Serum ACE activity is always increased in patients with hypertension, as revealed by previous studies [23, 24], which was different from our results. As far as we are concerned, hypertension resulted in worse deterioration of lung tissue, thus offsetting the originally increased serum ACE activity. On the other hand, ACEIs affect serum ACE activity. However, only one patient with hypertension was treated with an ACEI in our study, which would have little bearing on the overall result.
Serum ACE activity was detected by a kinetic spectrophotometric assay in this study. A kinetic spectrophotometric assay using FAPGG as a substrate was first introduced by Holmquist et al. in 1979 [25] and soon widely used on automated biochemical analyzers [26]. Similarly, we used the ADVIA 2400 Chemistry System, an advanced high-speed automated clinical chemistry analyzer, to test ACE activity.
Interestingly, some studies have reported that the ACE gene insertion/deletion (I/D) polymorphism of nucleotide 287 in intron 16 is associated with the incidence and consequence of ARDS in patients [27, 28], as well as related to the hypoxemia of SARS cases revealed by Itoyama et al. in Vietnamese individuals [29]. However, another study performed in Hong Kong did not discover a relationship between the ACE I/D polymorphism and the susceptibility to SARS-CoV infection or the outcome of SARS-CoV-infected patients [13]. A very recent report has indicated that the ACE I/D polymorphism may affect the spread and outcome of COVID-19 [30]. Additionally, an earlier study found that circulating ACE activity is influenced by the ACE I/D polymorphism [31]. Therefore, the relationship between the ACE I/D polymorphism, serum ACE activity and the outcome of patients with COVID-19 needs to be explored in the future.
To our own knowledge, this is the first study to investigate the role of serum ACE activity in the progression of COVID-19. However, this study has some limitations.
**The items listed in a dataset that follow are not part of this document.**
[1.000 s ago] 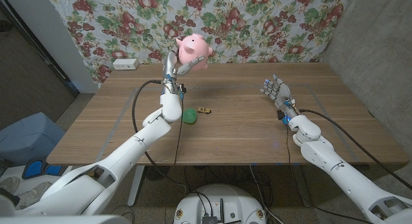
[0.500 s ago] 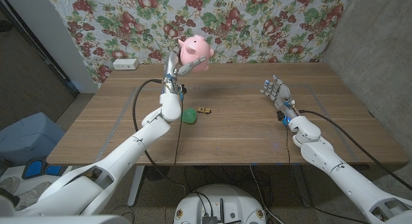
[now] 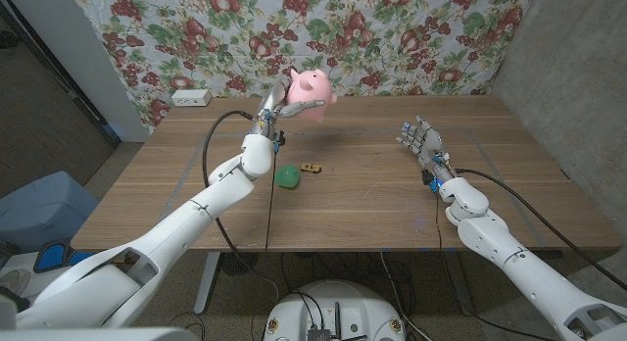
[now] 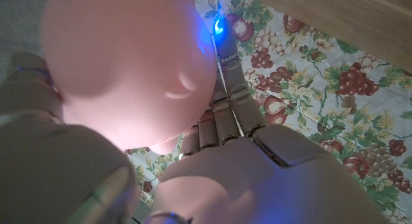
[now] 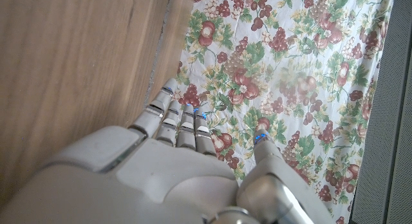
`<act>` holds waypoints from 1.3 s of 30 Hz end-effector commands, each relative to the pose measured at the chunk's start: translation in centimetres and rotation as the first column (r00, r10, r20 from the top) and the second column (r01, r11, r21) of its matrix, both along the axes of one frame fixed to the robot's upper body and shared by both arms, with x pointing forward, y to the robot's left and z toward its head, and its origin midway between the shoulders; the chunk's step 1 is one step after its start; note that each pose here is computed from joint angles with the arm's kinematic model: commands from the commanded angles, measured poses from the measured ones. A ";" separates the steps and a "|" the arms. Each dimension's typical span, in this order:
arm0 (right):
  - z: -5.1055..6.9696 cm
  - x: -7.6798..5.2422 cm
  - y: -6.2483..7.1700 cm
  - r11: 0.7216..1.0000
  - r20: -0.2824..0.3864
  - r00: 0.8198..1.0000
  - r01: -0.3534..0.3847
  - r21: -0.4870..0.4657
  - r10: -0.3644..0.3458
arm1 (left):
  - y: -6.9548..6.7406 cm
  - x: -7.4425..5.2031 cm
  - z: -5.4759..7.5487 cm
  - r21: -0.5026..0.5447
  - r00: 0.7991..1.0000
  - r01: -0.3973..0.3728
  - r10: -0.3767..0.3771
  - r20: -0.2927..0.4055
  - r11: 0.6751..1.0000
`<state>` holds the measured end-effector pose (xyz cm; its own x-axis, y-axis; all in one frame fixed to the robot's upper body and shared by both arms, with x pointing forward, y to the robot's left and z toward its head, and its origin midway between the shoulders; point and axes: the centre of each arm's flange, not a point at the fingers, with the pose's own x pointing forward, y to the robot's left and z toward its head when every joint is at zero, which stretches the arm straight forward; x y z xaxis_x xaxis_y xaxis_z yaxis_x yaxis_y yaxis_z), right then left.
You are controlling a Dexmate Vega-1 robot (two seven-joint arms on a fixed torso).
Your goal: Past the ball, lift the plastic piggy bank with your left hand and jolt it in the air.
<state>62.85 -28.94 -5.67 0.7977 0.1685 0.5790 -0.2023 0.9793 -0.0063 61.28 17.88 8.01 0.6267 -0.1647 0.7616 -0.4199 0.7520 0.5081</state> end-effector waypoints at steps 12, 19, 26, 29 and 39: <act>-0.2 -0.3 0.4 1.000 0.000 1.000 0.004 0.001 -0.004 | -0.1 0.2 0.0 0.121 0.995 -0.023 0.035 -0.096 0.992; -0.2 -0.3 0.5 1.000 -0.001 1.000 0.005 0.002 -0.005 | 0.1 0.2 0.0 0.107 0.996 -0.020 0.030 -0.086 0.994; -0.1 -0.3 0.6 1.000 0.000 1.000 0.004 0.000 -0.004 | 0.4 0.0 -0.1 0.063 0.999 -0.007 0.009 -0.038 0.998; -0.1 -0.3 0.7 1.000 0.001 1.000 0.005 -0.003 -0.005 | 0.6 -0.1 -0.2 0.032 1.000 0.004 -0.004 -0.008 0.999; 0.1 -0.3 0.9 1.000 0.002 1.000 0.003 -0.002 -0.003 | 1.5 -0.7 -0.6 -0.088 0.994 0.036 -0.026 0.107 0.995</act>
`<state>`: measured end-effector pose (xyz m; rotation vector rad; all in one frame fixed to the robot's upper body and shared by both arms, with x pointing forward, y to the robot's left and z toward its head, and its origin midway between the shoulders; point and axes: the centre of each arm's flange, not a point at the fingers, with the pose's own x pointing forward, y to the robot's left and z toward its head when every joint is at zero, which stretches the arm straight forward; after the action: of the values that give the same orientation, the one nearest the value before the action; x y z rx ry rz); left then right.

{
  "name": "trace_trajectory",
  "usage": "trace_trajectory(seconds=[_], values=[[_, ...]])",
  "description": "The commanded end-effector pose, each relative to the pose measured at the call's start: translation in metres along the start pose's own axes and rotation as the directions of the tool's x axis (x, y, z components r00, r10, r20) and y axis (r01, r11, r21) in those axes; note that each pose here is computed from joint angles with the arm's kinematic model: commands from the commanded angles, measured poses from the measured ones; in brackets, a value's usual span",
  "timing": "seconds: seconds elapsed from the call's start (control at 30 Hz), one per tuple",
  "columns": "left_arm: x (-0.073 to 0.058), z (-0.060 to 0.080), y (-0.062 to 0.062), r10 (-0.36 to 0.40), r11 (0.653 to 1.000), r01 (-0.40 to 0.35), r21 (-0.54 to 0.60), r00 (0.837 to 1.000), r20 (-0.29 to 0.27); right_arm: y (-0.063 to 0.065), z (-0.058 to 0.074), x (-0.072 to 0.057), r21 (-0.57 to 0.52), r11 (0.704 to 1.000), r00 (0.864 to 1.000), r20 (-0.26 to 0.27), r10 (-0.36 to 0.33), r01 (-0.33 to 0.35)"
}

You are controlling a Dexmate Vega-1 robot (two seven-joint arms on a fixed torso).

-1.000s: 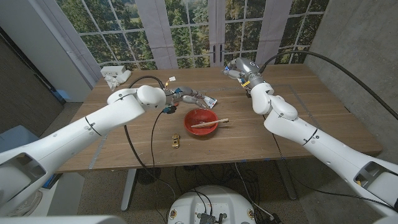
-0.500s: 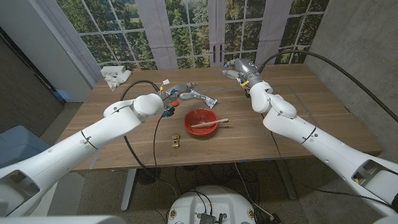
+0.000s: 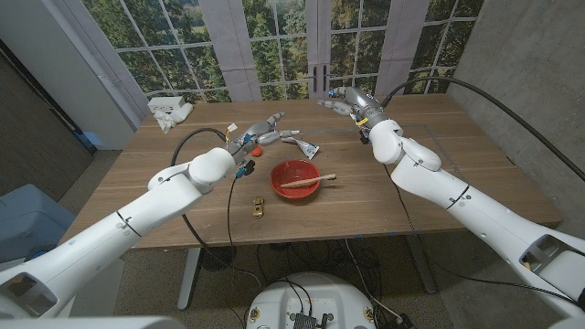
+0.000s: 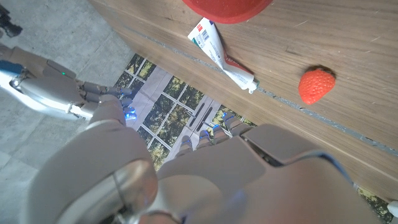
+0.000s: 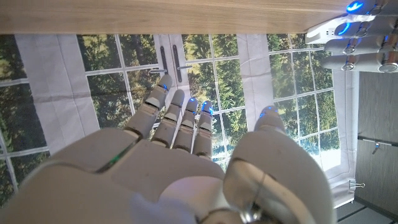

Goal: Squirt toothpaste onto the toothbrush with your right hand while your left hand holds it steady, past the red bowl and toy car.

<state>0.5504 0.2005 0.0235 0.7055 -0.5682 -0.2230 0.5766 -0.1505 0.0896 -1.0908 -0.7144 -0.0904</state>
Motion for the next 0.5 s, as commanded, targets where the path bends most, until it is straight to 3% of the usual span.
trace_trajectory(seconds=[0.03, 0.27, 0.5], values=[[-0.009, -0.016, 0.001, 0.064, 0.991, -0.053, -0.121, 0.995, 0.082, 0.001, -0.010, 0.000, 0.158, 0.987, 0.998, 0.068, 0.016, -0.026], [-0.013, -0.025, 0.003, 0.087, 0.980, -0.070, -0.189, 0.993, 0.081, 0.000, -0.020, 0.000, 0.295, 0.955, 0.992, 0.125, -0.030, -0.008], [-0.015, -0.031, 0.004, 0.142, 0.961, -0.112, -0.253, 0.984, 0.105, 0.003, -0.029, -0.001, 0.401, 0.916, 0.989, 0.134, -0.058, -0.001]])
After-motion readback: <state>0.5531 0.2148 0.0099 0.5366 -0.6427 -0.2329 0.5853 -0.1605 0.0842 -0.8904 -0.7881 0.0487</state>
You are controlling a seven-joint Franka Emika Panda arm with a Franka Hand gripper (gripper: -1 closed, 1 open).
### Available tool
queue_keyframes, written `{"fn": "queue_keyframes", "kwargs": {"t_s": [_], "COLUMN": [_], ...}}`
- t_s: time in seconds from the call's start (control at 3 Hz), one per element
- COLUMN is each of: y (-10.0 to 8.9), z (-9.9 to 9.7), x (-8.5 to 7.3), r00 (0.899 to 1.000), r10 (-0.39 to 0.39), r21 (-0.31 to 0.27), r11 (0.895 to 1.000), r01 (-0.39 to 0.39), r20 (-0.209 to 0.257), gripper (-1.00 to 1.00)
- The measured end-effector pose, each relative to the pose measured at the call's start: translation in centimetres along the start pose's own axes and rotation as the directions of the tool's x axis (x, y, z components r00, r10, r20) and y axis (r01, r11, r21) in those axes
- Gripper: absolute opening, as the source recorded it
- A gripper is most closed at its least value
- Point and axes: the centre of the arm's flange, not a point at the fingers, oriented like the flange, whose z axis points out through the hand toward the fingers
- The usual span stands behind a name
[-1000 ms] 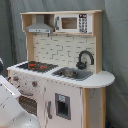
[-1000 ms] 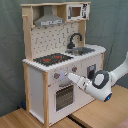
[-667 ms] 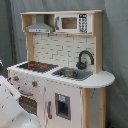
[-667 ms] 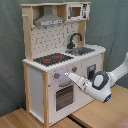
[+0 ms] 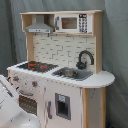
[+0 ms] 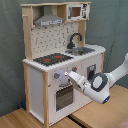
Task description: Play with the kitchen
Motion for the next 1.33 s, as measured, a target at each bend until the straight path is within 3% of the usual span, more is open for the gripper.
{"fn": "queue_keyframes", "kwargs": {"t_s": [0.33,0.67,1.0,1.33], "y": [0.1,-0.2,-0.7,-1.1], "z": [0.3,0.8,1.4,2.1], "x": [0.7,0.6,0.3,1.3], "r00": [0.996,0.982,0.964,0.937], "r10": [0.093,0.186,0.265,0.346], "r21": [-0.018,-0.03,-0.039,-0.047], "r11": [0.995,0.982,0.963,0.936], "r01": [-0.094,-0.186,-0.265,-0.348], "r20": [-0.011,-0.015,-0.018,-0.033], "gripper": [1.0,1.0,1.0,1.0]}}
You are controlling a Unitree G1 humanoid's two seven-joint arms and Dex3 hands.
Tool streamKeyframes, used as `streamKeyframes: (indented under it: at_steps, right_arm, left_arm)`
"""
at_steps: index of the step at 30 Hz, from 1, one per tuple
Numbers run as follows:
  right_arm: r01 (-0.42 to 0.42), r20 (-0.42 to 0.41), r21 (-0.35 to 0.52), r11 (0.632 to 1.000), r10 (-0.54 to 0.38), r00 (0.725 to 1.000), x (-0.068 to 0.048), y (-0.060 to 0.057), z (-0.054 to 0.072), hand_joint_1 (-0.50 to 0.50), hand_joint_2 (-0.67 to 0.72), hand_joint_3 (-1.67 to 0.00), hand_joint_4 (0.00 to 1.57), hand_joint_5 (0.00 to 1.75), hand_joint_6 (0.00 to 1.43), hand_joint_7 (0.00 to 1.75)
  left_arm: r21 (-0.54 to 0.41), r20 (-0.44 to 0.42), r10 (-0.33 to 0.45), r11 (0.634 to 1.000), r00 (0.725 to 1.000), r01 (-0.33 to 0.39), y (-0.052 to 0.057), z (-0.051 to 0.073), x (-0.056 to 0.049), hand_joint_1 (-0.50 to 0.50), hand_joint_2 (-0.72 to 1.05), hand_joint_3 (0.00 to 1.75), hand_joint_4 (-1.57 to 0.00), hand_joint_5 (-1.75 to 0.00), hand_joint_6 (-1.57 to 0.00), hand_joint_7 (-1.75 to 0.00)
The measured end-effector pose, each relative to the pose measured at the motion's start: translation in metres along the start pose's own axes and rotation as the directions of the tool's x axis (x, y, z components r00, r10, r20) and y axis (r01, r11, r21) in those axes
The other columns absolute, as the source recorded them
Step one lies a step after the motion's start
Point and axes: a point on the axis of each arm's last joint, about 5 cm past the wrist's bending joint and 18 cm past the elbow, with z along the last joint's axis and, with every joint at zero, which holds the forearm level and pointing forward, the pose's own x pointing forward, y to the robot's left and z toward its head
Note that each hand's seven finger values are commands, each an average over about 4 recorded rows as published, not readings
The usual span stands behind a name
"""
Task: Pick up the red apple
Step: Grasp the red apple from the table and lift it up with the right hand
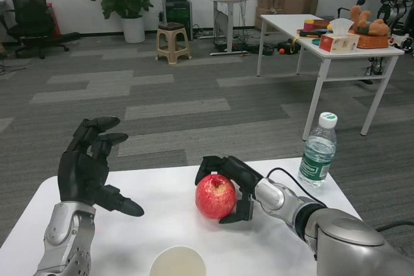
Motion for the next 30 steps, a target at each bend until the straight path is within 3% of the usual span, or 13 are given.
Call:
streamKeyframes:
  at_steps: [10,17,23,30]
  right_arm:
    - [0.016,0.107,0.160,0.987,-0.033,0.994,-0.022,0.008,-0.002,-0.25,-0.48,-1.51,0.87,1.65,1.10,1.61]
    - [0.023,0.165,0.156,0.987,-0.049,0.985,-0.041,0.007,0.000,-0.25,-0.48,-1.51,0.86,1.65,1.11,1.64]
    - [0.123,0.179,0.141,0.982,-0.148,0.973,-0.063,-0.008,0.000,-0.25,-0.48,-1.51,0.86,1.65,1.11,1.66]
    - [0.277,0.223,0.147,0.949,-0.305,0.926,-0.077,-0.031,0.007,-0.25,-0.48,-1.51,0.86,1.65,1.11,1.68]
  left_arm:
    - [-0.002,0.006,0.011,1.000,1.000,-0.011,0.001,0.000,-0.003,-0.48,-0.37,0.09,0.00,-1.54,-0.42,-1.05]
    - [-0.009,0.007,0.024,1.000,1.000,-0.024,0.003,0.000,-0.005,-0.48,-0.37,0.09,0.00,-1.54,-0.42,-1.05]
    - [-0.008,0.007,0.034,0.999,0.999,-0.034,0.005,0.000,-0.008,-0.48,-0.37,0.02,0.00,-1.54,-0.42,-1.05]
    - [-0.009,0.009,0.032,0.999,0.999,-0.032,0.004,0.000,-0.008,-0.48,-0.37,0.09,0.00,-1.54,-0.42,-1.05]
First, ACE activity in bronchoalveolar lavage fluid and ACE protein expression in lung tissue, along with ACE2, angiotensin Ⅱ, etc. was not tested. To better understand the role of RAS in the pathogenesis of COVID-19, the above markers should be investigated. Second, serum ACE activity could not serve as an independent risk factor for the severity of COVID-19 in this study. Third, some patients did not have their serum ACE activity tested at the recovery phase. Fourth, this was a single-center retrospective study with a relatively small sample size. Fifth, the unequal sample size in the severe and nonsevere groups might lead to biased results. These limitations must be considered when using this marker, and a multicenter, prospective cohort study with a larger sample size is needed to validate the role of serum ACE activity in COVID-19.